■ **What this task involves**
After locating the line with "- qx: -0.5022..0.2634" in the data that follows, return it and every later line exactly, up to and including the line with "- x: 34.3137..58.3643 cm".

■ **Data for this exercise**
---*---
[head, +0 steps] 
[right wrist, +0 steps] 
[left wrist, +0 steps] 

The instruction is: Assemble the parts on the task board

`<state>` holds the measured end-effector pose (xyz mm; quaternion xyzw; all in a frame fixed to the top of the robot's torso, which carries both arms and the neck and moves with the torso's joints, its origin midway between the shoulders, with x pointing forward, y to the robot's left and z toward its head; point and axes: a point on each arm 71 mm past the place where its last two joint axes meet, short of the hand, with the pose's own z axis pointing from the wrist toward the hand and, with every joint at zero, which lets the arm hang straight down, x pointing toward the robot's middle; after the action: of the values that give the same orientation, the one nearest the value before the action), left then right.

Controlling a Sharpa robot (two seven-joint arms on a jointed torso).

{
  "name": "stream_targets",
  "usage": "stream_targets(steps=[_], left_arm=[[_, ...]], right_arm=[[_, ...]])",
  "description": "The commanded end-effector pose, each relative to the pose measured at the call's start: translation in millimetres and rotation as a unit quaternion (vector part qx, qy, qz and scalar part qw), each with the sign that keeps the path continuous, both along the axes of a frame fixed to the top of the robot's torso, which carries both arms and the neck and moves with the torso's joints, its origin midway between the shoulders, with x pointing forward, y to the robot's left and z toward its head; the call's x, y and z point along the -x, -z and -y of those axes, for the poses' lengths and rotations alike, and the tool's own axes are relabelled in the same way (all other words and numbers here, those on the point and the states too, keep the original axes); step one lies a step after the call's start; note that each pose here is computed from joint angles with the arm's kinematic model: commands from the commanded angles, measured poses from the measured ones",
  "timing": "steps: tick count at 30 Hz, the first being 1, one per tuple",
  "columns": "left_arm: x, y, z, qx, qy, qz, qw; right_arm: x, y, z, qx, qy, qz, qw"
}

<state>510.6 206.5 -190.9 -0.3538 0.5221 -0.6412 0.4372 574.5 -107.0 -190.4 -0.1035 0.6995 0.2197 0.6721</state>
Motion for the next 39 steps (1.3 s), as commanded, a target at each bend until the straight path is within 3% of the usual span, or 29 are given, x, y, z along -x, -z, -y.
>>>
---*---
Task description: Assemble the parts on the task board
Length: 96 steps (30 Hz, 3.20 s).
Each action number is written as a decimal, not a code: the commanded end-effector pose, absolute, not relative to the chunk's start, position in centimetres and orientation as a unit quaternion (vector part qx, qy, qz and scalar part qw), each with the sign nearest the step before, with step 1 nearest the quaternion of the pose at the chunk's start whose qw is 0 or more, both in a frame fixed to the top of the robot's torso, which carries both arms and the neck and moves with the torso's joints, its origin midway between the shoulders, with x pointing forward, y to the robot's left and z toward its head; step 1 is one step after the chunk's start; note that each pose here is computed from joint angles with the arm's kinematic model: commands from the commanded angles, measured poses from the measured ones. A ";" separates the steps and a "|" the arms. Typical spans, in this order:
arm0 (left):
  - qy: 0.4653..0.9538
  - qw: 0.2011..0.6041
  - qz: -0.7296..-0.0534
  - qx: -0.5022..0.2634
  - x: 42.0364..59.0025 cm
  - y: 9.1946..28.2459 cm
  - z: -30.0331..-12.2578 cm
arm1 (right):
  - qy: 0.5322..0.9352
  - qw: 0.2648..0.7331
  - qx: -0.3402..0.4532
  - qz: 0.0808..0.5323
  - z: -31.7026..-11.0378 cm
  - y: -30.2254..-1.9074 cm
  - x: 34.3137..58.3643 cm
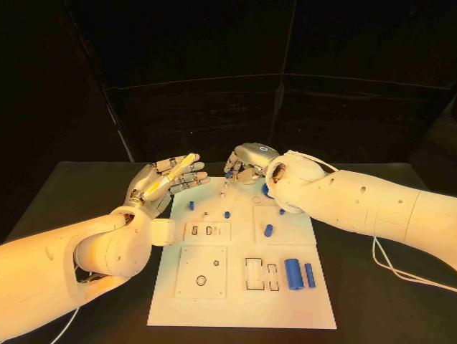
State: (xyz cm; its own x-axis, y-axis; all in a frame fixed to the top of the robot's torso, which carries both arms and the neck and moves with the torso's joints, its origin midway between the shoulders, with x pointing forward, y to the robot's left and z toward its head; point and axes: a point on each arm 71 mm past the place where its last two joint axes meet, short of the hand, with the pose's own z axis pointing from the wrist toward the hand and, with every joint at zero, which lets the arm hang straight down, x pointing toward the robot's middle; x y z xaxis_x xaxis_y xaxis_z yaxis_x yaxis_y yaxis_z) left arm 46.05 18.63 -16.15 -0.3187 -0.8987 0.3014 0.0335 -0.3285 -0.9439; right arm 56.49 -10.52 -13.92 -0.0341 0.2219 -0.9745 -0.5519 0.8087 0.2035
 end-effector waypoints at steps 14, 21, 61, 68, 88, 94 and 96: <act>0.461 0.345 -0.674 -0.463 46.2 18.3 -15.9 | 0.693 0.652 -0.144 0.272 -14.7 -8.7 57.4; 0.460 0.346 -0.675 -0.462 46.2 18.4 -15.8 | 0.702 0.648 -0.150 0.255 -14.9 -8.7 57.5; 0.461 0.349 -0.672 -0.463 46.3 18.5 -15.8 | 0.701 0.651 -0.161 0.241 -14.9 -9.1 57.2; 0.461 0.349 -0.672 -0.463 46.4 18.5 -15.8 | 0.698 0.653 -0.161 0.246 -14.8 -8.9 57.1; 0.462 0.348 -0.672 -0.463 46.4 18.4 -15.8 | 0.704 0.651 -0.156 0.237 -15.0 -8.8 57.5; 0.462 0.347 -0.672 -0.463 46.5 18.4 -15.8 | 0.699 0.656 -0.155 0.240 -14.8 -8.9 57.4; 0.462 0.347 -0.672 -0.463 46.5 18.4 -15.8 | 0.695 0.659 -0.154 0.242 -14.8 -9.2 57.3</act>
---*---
■ **Exercise solution**
  - qx: -0.5022..0.2634
  - x: 42.0364..59.0025 cm
  - y: 9.1946..28.2459 cm
  - z: -30.0331..-12.2578 cm
arm1 (right):
  - qy: 0.5322..0.9352
  - qw: 0.2648..0.7331
  - qx: -0.3402..0.4532
  - qz: 0.0808..0.5323
  - z: -31.7026..-11.0378 cm
  - y: -30.2254..-1.9074 cm
  - x: 34.3137..58.3643 cm

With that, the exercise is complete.